→ **Assignment**: Scan the listing and copy each line where the word "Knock" is present.
<<<<
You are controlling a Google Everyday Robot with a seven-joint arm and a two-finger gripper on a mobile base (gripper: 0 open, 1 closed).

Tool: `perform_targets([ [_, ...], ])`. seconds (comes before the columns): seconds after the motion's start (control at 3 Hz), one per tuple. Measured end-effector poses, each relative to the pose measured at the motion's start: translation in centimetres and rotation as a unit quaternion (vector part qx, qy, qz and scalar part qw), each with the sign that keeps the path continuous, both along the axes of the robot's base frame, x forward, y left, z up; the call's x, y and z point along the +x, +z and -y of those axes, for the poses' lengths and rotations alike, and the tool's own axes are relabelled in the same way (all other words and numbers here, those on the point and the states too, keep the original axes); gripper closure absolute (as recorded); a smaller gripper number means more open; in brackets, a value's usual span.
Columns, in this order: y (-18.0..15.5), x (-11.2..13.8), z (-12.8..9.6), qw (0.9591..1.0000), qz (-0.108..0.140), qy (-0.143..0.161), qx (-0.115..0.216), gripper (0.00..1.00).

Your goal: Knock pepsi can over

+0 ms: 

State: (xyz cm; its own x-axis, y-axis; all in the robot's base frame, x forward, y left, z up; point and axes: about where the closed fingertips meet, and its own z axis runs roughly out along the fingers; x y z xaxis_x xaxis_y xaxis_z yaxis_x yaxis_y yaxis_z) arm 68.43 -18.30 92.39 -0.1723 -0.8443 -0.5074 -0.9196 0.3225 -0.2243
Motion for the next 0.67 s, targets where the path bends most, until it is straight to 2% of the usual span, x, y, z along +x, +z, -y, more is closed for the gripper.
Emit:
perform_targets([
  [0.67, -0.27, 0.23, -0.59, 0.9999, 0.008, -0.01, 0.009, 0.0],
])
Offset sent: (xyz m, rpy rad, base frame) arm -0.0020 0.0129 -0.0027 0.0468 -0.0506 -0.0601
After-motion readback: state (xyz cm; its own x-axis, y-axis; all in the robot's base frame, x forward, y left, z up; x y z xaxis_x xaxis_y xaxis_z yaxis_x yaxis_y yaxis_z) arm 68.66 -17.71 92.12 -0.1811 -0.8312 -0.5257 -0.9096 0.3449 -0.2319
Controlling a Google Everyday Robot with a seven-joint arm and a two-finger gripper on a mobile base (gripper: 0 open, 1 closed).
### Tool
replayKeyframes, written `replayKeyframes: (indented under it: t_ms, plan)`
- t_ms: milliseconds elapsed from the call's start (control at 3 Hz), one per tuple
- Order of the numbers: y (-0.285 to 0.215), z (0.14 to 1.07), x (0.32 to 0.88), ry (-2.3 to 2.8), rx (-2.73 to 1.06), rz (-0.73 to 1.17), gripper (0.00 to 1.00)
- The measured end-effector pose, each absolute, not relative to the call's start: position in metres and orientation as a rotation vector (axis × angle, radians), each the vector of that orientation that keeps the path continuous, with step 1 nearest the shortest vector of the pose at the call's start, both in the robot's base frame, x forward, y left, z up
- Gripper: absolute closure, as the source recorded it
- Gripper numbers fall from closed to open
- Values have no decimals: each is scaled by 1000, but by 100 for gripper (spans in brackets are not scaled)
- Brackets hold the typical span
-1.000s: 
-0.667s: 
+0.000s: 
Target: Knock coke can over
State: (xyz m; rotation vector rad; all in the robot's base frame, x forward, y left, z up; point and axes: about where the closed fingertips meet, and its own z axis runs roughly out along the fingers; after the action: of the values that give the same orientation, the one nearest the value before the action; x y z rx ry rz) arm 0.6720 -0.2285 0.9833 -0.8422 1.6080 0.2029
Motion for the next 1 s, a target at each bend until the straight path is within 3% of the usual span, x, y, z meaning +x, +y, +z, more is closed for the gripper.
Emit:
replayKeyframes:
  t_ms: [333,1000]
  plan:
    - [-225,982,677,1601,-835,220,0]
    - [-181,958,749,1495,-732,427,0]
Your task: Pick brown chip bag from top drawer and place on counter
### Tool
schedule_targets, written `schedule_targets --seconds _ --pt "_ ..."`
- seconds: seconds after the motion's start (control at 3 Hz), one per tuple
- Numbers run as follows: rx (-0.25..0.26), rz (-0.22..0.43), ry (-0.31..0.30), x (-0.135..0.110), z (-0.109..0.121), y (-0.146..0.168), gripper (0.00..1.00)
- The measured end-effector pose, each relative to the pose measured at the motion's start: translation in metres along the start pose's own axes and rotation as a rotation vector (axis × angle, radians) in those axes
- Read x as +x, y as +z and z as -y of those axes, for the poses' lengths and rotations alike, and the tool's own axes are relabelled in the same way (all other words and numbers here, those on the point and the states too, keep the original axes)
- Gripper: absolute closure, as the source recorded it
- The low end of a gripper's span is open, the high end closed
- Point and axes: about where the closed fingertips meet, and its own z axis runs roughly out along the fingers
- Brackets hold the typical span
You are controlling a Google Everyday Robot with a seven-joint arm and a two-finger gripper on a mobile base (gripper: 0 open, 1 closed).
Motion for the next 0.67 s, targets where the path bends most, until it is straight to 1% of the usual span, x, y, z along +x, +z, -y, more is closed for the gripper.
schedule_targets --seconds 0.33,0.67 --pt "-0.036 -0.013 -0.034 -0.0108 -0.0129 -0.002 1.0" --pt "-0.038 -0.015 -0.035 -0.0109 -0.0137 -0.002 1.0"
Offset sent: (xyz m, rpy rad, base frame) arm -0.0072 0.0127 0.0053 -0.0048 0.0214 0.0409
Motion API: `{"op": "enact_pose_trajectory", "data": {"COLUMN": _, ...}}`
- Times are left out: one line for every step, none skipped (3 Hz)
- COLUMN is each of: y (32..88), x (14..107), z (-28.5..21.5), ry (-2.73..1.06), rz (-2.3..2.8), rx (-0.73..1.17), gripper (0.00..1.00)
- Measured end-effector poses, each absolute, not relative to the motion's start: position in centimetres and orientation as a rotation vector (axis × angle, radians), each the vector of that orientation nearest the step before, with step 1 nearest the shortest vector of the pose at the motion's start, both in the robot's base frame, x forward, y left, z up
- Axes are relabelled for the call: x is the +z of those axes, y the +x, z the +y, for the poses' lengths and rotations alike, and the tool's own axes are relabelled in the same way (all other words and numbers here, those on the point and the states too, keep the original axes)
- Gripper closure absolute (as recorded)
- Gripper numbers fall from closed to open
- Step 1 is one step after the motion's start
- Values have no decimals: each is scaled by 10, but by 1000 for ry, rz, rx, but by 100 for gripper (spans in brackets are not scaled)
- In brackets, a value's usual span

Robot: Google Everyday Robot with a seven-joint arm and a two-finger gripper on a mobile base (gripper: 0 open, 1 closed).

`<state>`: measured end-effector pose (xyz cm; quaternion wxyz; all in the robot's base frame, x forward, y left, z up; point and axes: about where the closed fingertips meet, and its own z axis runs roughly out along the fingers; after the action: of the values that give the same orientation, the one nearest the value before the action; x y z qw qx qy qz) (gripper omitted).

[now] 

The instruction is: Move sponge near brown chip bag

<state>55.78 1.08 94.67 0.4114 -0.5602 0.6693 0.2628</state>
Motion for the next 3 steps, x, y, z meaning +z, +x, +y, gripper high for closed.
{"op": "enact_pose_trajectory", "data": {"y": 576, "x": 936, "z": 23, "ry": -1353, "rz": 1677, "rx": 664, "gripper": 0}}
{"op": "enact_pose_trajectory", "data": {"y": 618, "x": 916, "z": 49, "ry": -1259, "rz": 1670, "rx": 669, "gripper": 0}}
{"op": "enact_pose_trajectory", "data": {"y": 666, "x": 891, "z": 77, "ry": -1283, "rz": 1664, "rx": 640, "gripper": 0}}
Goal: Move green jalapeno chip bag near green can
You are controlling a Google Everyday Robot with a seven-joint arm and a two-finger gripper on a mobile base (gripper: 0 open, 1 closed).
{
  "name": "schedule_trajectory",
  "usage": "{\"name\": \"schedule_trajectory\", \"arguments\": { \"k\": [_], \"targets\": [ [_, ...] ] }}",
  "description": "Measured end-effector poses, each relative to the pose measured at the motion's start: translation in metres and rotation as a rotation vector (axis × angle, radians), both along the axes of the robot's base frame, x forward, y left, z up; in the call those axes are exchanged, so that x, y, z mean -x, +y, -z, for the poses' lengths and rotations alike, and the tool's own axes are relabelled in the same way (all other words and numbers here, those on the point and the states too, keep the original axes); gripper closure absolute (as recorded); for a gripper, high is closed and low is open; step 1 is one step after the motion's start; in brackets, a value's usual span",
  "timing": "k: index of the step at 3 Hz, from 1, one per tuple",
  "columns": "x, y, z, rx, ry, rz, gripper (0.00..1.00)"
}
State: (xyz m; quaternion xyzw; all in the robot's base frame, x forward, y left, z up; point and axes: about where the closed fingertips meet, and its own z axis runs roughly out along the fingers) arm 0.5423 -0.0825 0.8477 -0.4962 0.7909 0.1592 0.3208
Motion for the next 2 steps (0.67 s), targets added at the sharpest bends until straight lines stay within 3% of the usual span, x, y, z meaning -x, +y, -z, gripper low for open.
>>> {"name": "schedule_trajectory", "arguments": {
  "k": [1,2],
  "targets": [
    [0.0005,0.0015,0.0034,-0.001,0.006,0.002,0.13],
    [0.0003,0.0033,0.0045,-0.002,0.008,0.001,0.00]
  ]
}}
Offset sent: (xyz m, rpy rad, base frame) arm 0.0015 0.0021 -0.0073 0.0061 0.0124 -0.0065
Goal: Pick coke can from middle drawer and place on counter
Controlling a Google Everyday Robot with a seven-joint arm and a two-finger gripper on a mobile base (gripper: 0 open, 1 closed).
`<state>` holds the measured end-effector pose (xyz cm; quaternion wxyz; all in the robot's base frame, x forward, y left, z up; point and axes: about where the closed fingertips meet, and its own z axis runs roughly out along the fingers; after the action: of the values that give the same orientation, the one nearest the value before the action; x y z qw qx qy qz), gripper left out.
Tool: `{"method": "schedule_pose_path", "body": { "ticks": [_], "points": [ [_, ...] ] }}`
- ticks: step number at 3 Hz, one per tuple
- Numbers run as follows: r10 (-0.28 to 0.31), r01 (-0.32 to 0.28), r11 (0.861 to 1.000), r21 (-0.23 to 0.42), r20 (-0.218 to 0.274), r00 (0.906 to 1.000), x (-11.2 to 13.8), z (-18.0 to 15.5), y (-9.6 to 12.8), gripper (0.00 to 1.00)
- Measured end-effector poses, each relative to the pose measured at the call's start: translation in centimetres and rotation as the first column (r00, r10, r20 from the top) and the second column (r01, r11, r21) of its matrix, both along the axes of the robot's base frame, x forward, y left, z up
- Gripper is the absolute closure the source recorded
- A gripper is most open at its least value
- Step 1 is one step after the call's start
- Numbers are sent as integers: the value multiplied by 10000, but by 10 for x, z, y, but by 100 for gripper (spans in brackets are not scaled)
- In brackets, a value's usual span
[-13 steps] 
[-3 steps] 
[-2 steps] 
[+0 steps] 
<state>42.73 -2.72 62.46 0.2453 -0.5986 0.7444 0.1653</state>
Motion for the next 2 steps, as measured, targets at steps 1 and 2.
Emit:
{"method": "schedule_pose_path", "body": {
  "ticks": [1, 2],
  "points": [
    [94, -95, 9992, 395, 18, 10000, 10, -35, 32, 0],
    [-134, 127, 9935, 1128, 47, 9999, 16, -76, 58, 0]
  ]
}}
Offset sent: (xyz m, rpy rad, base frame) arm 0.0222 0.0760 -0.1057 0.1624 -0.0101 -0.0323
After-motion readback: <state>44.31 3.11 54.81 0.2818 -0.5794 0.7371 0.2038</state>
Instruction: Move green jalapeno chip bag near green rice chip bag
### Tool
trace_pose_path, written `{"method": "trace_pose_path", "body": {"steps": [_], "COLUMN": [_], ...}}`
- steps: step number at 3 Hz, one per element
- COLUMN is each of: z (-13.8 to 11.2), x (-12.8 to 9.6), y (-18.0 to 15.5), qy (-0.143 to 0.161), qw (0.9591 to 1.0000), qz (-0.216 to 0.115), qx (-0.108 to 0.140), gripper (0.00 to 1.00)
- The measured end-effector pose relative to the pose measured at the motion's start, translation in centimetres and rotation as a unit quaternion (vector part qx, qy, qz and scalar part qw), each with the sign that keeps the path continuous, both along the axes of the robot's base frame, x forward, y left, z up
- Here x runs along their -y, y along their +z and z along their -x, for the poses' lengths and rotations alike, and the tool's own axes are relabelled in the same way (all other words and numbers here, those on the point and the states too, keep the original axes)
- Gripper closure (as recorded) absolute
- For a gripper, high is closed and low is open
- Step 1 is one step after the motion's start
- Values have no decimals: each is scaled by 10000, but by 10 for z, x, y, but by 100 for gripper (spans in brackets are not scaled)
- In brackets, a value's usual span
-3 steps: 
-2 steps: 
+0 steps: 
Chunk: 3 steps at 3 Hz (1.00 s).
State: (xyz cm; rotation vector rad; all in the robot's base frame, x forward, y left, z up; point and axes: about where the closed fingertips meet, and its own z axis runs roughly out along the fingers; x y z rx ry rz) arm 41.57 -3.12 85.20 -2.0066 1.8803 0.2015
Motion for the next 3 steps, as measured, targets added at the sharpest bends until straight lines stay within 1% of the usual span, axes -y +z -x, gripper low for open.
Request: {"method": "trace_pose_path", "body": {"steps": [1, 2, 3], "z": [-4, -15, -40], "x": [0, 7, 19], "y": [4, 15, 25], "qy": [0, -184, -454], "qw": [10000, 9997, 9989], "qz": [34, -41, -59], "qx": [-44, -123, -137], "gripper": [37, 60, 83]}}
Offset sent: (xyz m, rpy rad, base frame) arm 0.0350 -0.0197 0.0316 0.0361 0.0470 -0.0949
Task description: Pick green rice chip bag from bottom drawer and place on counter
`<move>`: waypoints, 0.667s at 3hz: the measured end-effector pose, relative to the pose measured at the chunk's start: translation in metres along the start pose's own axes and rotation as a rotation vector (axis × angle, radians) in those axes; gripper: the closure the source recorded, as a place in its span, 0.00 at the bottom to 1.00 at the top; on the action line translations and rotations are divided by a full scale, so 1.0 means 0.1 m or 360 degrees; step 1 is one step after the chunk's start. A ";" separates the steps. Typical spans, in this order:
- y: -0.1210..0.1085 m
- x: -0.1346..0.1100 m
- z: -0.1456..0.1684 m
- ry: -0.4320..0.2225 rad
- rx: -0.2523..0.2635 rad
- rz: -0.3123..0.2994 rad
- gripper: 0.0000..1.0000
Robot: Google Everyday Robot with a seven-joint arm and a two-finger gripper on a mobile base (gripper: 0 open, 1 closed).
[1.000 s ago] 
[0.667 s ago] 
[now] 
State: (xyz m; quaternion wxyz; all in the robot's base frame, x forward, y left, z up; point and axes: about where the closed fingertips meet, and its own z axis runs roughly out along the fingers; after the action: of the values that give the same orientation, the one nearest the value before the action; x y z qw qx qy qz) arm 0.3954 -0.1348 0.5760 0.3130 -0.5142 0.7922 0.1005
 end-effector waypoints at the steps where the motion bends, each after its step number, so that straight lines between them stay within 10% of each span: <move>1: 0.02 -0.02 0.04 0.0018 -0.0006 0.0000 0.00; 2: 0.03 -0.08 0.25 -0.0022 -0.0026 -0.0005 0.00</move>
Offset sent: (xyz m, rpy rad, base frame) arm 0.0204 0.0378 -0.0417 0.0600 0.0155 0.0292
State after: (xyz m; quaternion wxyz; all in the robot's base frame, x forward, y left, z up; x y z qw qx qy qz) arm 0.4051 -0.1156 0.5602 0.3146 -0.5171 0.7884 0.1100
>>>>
→ **Answer to this exercise**:
Your goal: Knock pepsi can over
Target: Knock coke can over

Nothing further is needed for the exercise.